▶ ABOUT THIS TASK: Your task is to copy the stretch of lines in the records below that begins with the line containing "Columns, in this" and ends with the line containing "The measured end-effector", exactly as written, with nothing added.

▶ INFORMATION:
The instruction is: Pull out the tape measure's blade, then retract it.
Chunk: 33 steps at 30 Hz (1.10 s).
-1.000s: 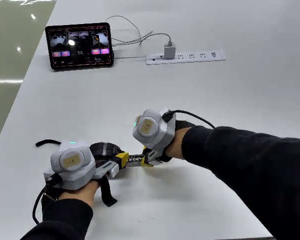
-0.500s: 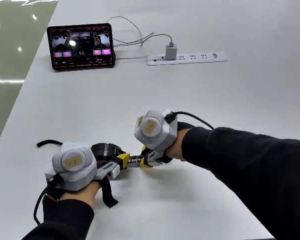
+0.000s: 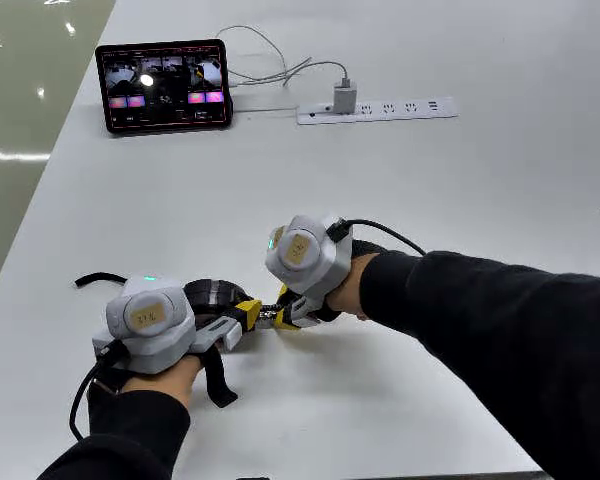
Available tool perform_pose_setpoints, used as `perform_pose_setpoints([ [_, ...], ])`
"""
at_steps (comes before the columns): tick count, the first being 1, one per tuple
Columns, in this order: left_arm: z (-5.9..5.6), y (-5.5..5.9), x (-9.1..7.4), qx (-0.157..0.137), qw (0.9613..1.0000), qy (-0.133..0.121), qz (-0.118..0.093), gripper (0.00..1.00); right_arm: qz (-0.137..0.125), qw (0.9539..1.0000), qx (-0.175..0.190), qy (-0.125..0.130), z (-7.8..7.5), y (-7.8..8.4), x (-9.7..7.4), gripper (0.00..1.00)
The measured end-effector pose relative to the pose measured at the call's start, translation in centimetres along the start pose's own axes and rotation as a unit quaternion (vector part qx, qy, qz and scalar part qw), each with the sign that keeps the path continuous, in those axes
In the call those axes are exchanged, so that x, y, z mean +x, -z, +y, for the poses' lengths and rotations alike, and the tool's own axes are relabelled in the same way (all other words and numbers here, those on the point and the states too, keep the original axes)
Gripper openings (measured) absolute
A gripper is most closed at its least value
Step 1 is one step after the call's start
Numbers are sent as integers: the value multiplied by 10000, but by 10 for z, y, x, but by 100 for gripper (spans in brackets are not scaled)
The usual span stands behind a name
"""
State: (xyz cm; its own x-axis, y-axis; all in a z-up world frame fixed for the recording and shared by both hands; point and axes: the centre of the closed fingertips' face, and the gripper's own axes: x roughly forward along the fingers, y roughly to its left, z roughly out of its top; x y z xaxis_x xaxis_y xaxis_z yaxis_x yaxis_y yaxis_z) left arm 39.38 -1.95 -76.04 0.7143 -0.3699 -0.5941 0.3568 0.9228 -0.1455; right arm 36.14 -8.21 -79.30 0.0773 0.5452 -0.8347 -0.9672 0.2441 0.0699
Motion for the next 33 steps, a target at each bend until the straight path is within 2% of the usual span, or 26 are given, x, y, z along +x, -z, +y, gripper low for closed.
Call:
perform_pose_setpoints([
  [33, 0, 1, 0, -11, 10000, 0, -7, 59, -133, 9998, -167, -18, 1, -11, 9, 10],
])
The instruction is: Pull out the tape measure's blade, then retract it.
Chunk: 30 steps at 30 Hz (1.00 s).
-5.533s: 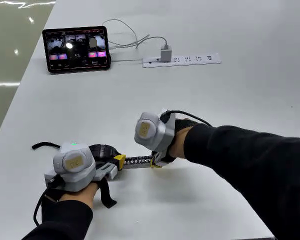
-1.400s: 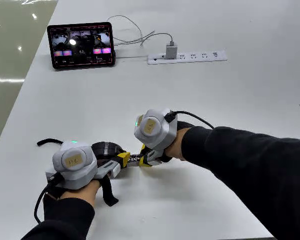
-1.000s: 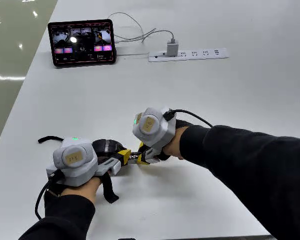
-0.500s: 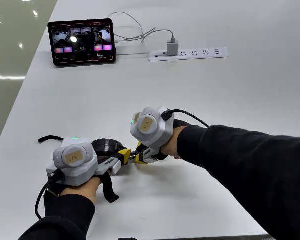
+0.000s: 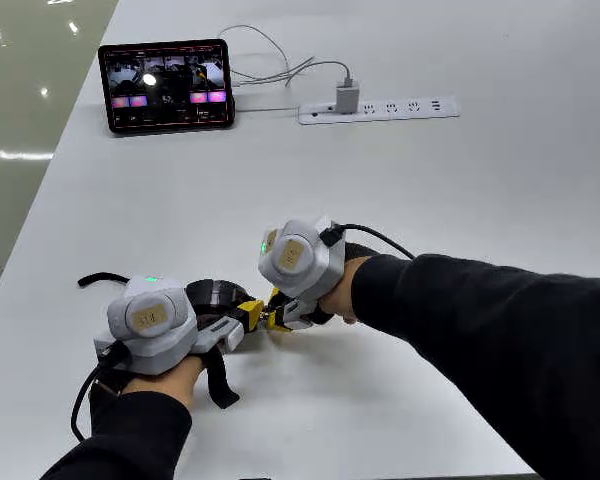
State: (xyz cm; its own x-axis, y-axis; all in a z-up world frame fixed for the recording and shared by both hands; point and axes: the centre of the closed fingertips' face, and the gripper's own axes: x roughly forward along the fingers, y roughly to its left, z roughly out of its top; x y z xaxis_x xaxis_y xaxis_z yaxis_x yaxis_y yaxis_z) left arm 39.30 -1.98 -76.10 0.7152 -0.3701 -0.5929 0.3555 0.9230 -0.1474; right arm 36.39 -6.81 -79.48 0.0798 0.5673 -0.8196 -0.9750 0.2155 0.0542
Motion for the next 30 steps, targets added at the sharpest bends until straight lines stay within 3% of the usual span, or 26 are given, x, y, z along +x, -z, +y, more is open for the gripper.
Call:
perform_pose_setpoints([
  [25, 0, -1, 1, 9, 10000, 14, -8, 59, -100, 9999, -52, -24, 1, -4, 2, 11],
  [30, 0, -1, 1, 16, 10000, 14, -4, 59, -78, 9997, -247, 16, 2, -3, 1, 12],
])
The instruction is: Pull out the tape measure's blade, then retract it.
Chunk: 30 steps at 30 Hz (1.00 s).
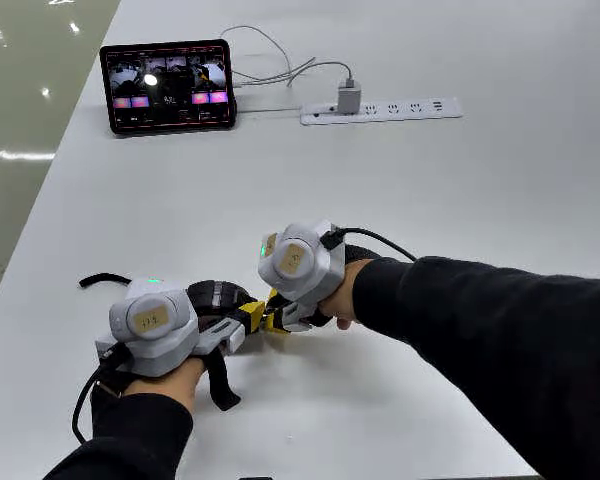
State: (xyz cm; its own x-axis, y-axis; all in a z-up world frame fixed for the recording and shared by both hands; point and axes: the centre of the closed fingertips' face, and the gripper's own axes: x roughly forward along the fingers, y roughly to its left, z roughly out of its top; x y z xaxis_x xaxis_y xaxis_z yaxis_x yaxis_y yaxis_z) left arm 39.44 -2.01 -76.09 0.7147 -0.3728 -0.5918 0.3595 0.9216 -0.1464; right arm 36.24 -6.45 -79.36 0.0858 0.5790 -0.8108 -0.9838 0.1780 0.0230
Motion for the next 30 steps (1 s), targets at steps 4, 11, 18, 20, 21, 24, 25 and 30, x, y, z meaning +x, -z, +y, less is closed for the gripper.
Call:
perform_pose_setpoints([
  [4, 0, 0, 0, 1, 10000, -1, 7, 59, 5, 10000, -64, 24, 0, 3, -1, 12],
  [11, 0, 0, 0, -6, 10000, -4, 1, 59, -97, 9999, -11, 43, -1, 3, -1, 10],
  [18, 1, 1, 0, -12, 10000, -3, -6, 59, -113, 9999, -1, 12, -1, 3, -1, 10],
  [20, 1, 1, 0, -17, 10000, 2, -1, 59, -100, 9999, -10, 14, -1, 3, -1, 10],
  [21, 1, 1, 0, -19, 10000, 2, 1, 59, -94, 10000, -9, 15, -1, 3, -1, 10],
  [24, 2, 0, -2, -104, 9999, 20, -17, 58, -148, 9999, 38, 23, 0, 1, 1, 10],
  [25, 2, 1, -2, -79, 10000, 32, -15, 58, -191, 9998, 73, 3, 1, -1, 2, 10],
  [30, 1, 1, -2, -61, 10000, 33, 3, 58, -177, 9998, 44, 16, 2, -4, 4, 10],
])
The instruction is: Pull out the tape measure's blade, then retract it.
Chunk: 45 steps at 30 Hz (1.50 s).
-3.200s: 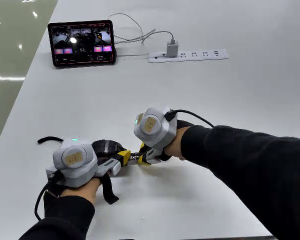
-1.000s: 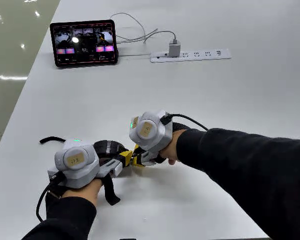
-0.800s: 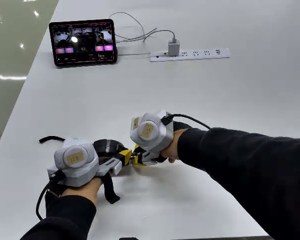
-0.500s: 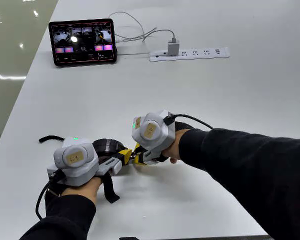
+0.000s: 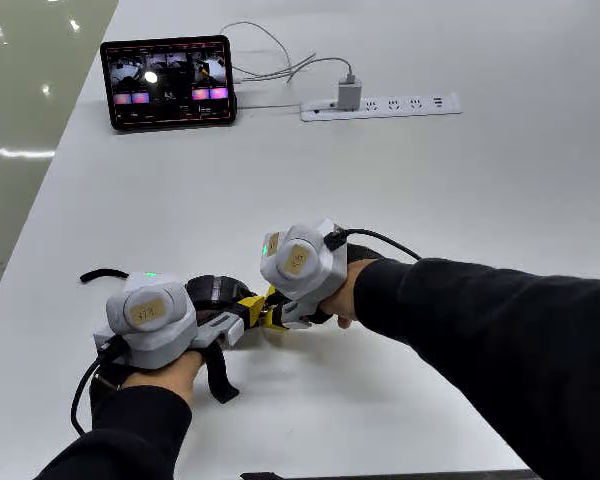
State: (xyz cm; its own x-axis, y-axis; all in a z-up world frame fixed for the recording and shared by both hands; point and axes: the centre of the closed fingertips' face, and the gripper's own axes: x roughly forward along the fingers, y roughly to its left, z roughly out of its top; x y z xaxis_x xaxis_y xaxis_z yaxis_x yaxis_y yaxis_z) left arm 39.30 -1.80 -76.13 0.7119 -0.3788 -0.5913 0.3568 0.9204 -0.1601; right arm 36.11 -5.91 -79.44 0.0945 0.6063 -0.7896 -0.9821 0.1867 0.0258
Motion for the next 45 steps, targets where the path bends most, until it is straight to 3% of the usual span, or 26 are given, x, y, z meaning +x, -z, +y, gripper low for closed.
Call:
perform_pose_setpoints([
  [8, -1, -2, -1, 25, 9999, -53, -131, 60, -7, 10000, 2, 10, -1, 0, 0, 10],
  [21, -1, -2, 0, -9, 10000, -84, 14, 62, 82, 9998, 42, 175, -1, -1, 1, 12],
  [24, -2, -1, 0, 85, 9998, 16, 151, 62, 124, 9997, 48, 186, 0, 0, 1, 12],
  [30, -1, -3, -1, -52, 9994, 221, 273, 62, 184, 9996, 31, 216, 0, 2, -2, 12],
  [34, 1, -10, -5, 123, 9992, 313, 202, 66, 103, 9996, 62, 248, 2, 2, -10, 13],
  [38, 3, -14, -7, 249, 9986, 393, 254, 74, 98, 9997, -42, 213, 6, 5, -16, 11],
  [41, 3, -17, -11, 410, 9978, 442, 272, 74, 95, 9997, -55, 234, 8, 8, -19, 13],
  [45, 3, -23, -14, 450, 9972, 544, 240, 80, 5, 9996, 121, 264, 9, 9, -25, 18],
])
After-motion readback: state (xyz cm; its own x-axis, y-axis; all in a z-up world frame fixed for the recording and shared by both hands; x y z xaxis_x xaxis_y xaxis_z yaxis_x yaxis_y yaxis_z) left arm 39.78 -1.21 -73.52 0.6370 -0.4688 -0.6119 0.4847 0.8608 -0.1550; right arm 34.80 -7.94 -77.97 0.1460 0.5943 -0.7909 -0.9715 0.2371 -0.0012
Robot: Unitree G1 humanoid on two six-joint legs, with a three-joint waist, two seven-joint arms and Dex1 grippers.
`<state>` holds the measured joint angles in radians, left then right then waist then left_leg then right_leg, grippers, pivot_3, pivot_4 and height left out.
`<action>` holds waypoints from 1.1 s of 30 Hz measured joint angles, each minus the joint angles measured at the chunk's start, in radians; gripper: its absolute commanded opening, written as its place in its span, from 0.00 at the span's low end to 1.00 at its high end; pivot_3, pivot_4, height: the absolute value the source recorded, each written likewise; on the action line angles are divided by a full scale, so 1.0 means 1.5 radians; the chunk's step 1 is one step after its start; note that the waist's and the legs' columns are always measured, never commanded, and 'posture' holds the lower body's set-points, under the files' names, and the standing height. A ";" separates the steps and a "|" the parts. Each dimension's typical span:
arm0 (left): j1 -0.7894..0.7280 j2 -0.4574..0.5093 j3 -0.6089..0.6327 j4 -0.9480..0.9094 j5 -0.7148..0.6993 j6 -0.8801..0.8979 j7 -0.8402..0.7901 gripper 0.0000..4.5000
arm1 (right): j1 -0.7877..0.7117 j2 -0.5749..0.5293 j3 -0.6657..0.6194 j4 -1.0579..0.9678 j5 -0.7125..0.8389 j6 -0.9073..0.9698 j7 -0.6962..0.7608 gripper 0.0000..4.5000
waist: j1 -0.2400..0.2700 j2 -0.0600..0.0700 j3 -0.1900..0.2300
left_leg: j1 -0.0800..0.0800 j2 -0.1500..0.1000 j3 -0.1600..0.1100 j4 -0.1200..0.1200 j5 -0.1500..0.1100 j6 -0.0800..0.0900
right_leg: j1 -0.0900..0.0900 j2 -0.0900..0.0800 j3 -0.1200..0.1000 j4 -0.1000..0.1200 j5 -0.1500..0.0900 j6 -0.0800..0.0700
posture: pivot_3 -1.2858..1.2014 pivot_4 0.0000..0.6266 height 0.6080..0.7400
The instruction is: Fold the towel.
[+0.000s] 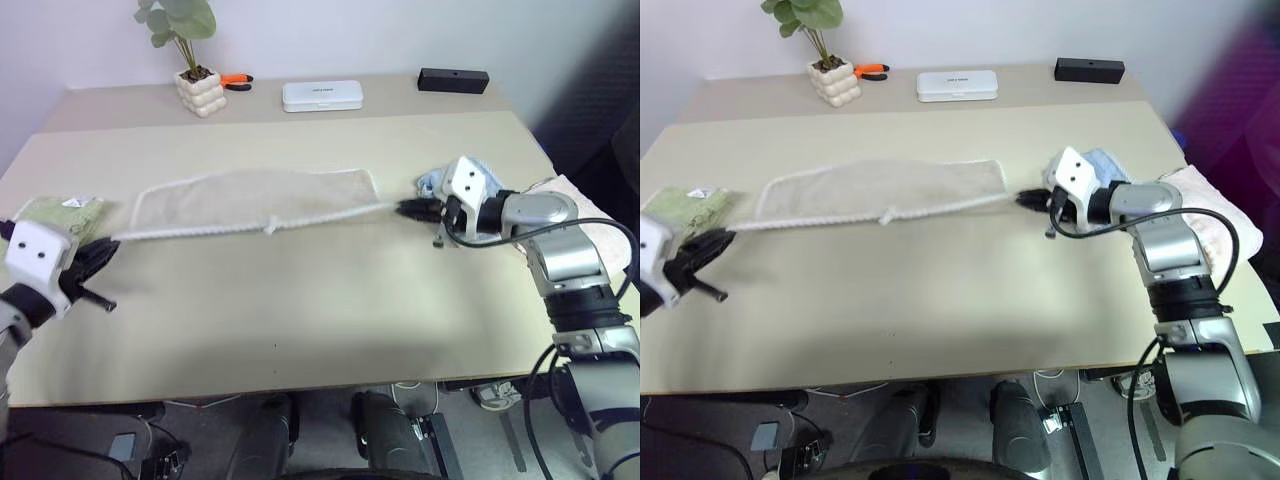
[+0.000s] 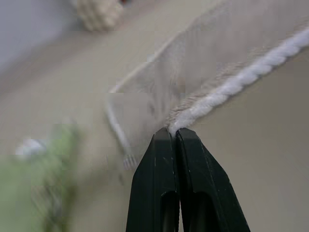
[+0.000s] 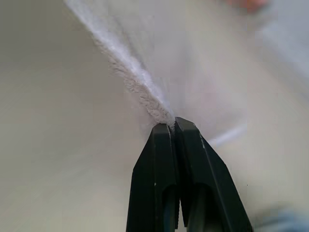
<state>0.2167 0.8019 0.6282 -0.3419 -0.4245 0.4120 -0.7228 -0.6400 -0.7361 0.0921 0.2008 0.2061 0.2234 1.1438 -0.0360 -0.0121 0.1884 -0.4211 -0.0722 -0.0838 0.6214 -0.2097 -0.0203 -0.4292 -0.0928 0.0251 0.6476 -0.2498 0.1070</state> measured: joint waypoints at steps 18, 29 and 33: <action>-0.146 0.026 -0.136 0.180 0.109 -0.020 0.035 0.00 | -0.126 0.109 0.039 0.164 -0.086 -0.059 -0.103 0.01 | 0.005 -0.001 -0.001 | 0.004 0.000 0.001 -0.001 0.000 0.000 | 0.003 0.001 -0.001 0.000 0.001 0.001 | 0.52 0.24 0.91; -0.241 -0.014 -0.200 0.306 0.156 -0.079 0.079 0.19 | -0.188 0.172 0.062 0.428 -0.160 -0.196 -0.171 0.20 | 0.010 -0.001 0.000 | 0.003 0.000 0.001 -0.001 0.000 0.000 | 0.002 0.001 -0.001 0.000 0.002 0.003 | 0.52 0.24 0.91; -0.251 -0.033 -0.195 0.310 0.156 -0.084 0.115 0.59 | -0.196 0.172 0.057 0.448 -0.162 -0.202 -0.179 0.65 | 0.009 -0.001 0.000 | 0.003 0.000 0.001 -0.001 0.000 0.000 | 0.002 0.001 -0.001 0.001 0.002 0.003 | 0.52 0.24 0.91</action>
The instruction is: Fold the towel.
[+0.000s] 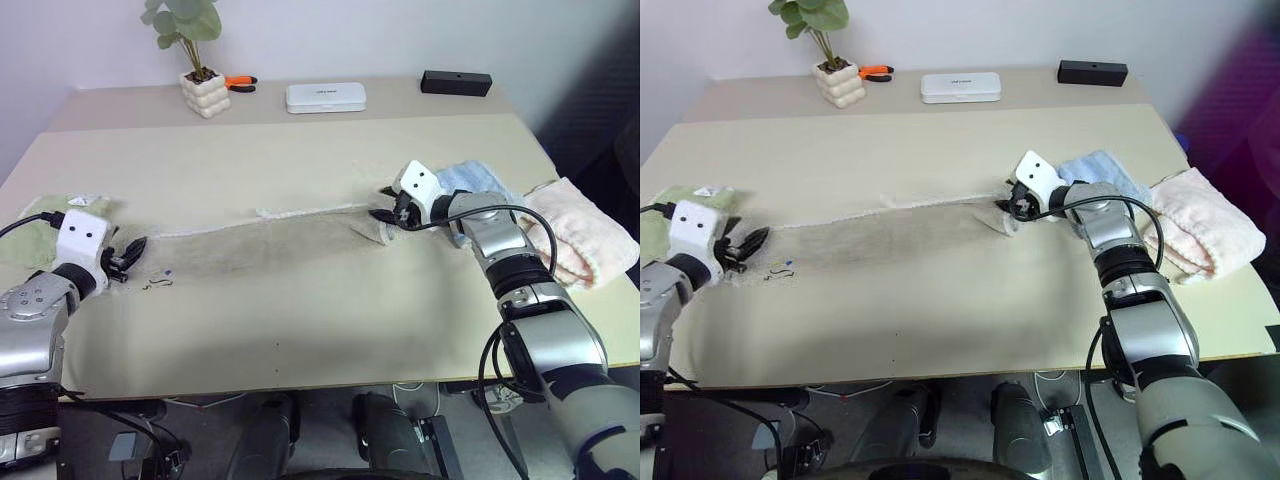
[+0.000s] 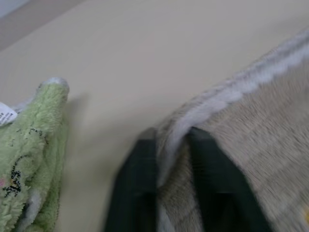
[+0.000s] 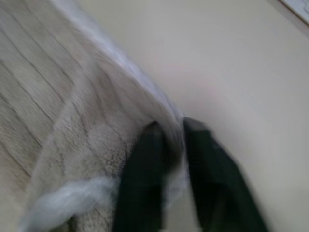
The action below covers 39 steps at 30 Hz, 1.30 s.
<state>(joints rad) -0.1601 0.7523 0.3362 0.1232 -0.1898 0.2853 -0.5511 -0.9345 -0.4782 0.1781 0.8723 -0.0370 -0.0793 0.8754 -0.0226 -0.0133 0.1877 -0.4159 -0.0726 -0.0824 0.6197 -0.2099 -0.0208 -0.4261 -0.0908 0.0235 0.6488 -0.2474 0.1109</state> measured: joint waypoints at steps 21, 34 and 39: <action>0.048 -0.124 -0.098 -0.250 -0.068 0.012 0.003 0.69 | 0.355 -0.065 -0.189 -0.671 0.251 0.587 -0.070 0.99 | 0.006 0.000 0.000 | -0.002 0.000 -0.001 0.003 0.000 0.001 | 0.001 -0.002 0.000 0.000 0.000 0.000 | 0.52 0.24 0.91; 0.042 -0.158 -0.203 -0.331 -0.113 0.037 -0.062 0.69 | 0.287 0.293 -0.421 -0.741 0.348 0.973 -0.436 0.99 | 0.005 0.000 -0.001 | -0.002 0.000 0.000 0.003 0.000 0.001 | 0.000 0.000 0.000 0.000 0.000 0.000 | 0.52 0.24 0.91; 0.053 -0.154 -0.199 -0.333 -0.113 0.038 -0.062 0.69 | 0.205 0.339 -0.500 -0.654 0.349 0.966 -0.516 0.99 | 0.004 0.001 -0.001 | -0.001 0.000 0.000 0.004 0.000 0.001 | 0.001 0.001 0.000 0.000 0.000 0.000 | 0.52 0.24 0.91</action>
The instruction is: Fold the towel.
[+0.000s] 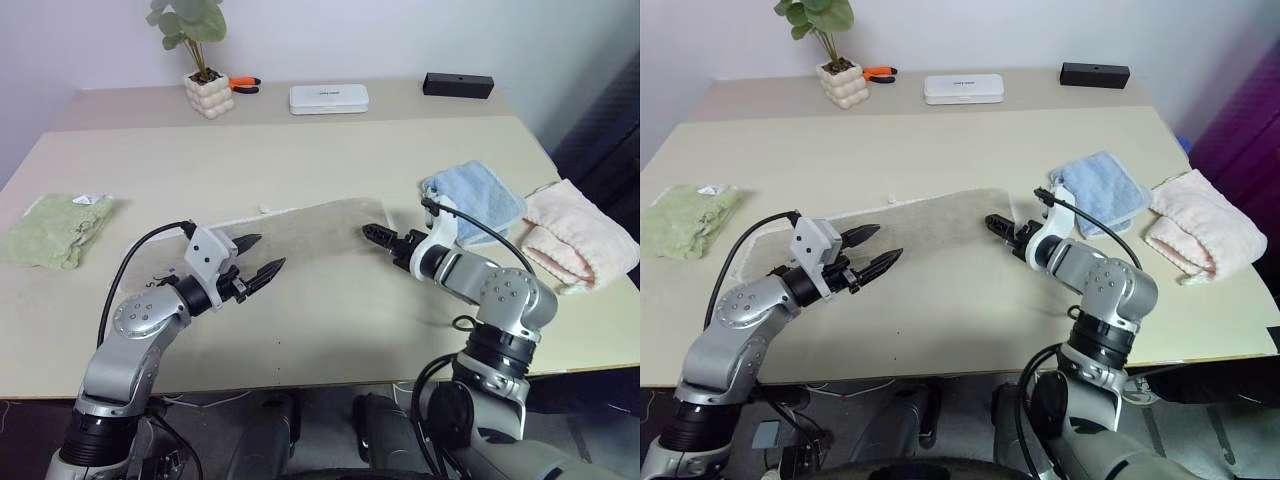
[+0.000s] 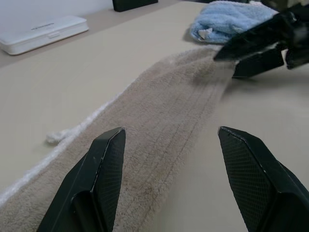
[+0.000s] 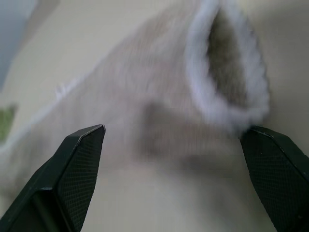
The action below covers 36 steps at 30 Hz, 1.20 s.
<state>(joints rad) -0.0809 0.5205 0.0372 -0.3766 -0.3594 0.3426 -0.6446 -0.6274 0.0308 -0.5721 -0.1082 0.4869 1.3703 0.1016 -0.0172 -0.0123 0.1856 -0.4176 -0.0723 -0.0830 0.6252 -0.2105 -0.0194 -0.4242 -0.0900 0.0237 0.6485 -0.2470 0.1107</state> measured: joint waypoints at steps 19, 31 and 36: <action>0.021 -0.016 0.001 0.005 0.012 -0.014 0.024 0.69 | 0.000 -0.170 -0.013 -0.005 0.040 -0.049 -0.010 0.00 | 0.003 0.001 0.000 | -0.001 0.000 0.000 0.000 0.000 0.001 | 0.000 0.000 0.000 -0.001 0.000 0.000 | 0.52 0.24 0.91; -0.022 -0.030 -0.013 0.061 0.031 -0.048 0.019 0.69 | 0.043 -0.398 0.490 -0.158 -0.087 -0.331 0.266 0.00 | -0.016 0.000 0.001 | -0.001 0.001 0.000 0.000 0.000 0.001 | 0.000 0.001 -0.001 -0.001 0.000 0.000 | 0.52 0.24 0.91; 0.000 -0.030 -0.009 0.050 0.036 -0.048 0.031 0.69 | 0.042 -0.390 0.625 -0.108 -0.194 -0.430 0.282 0.00 | -0.002 0.000 0.001 | -0.002 0.000 0.000 0.001 0.000 0.001 | 0.000 0.000 -0.001 -0.002 0.000 0.000 | 0.52 0.24 0.91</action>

▶ SOLUTION FOR THIS PROBLEM:
Columns, in this order: left_arm: z (-5.9..5.6), y (-5.5..5.9), x (-9.1..7.4), qx (-0.157..0.137), qw (0.9613..1.0000), qy (-0.133..0.121), qz (-0.118..0.093), gripper (0.00..1.00); right_arm: qz (-0.137..0.125), qw (0.9539..1.0000), qx (-0.175..0.190), qy (-0.125..0.130), z (-7.8..7.5), y (-7.8..8.4), x (-9.7..7.4), gripper (0.00..1.00)
The measured end-effector pose relative to the pose measured at the call's start, translation in centimetres along the start pose's own axes and rotation as a unit quaternion (vector part qx, qy, qz and scalar part qw), each with the sign that keeps the path continuous, in those axes

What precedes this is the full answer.